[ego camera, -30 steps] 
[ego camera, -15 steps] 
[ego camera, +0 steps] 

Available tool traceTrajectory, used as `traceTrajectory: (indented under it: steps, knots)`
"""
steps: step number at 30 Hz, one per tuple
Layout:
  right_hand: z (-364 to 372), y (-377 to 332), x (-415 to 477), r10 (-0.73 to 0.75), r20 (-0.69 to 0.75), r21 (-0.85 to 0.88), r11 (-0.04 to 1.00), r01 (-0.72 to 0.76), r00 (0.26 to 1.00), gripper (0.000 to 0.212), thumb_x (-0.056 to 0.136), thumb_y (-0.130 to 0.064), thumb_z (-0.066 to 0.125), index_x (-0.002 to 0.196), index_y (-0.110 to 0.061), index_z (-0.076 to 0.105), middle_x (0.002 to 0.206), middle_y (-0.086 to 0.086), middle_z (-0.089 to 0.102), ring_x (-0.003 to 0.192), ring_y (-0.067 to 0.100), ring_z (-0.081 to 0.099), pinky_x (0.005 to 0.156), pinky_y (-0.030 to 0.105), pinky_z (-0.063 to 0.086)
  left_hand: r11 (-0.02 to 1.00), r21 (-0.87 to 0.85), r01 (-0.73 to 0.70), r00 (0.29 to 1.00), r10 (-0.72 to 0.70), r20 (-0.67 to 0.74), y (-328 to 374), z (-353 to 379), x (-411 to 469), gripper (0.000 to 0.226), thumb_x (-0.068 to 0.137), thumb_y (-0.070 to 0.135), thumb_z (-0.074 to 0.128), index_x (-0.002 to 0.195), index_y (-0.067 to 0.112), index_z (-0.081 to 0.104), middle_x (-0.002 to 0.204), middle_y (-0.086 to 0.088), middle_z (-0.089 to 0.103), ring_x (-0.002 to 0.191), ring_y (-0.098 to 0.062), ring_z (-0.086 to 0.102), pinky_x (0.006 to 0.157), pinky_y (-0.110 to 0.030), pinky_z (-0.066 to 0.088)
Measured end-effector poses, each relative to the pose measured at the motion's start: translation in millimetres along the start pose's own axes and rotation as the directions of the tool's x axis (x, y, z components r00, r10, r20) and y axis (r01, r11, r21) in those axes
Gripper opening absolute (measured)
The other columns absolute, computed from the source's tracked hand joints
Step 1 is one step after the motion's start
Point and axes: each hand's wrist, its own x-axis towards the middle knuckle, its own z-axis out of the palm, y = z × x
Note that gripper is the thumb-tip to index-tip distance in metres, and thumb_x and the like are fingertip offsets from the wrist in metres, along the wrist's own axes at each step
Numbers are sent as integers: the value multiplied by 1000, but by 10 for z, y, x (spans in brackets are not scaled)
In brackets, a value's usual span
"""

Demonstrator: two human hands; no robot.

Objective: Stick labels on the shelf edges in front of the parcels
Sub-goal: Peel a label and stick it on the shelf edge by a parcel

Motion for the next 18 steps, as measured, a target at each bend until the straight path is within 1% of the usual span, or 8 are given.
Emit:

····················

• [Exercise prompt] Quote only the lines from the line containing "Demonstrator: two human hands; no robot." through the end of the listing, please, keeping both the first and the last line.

• [Task response]
Demonstrator: two human hands; no robot.

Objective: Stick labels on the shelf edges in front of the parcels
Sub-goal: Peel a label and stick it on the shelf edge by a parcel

Motion for the next 18 steps, as measured, a target at each bend until the straight path is within 1% of the usual span, or 8 are given.
Emit:

This answer has been given in full.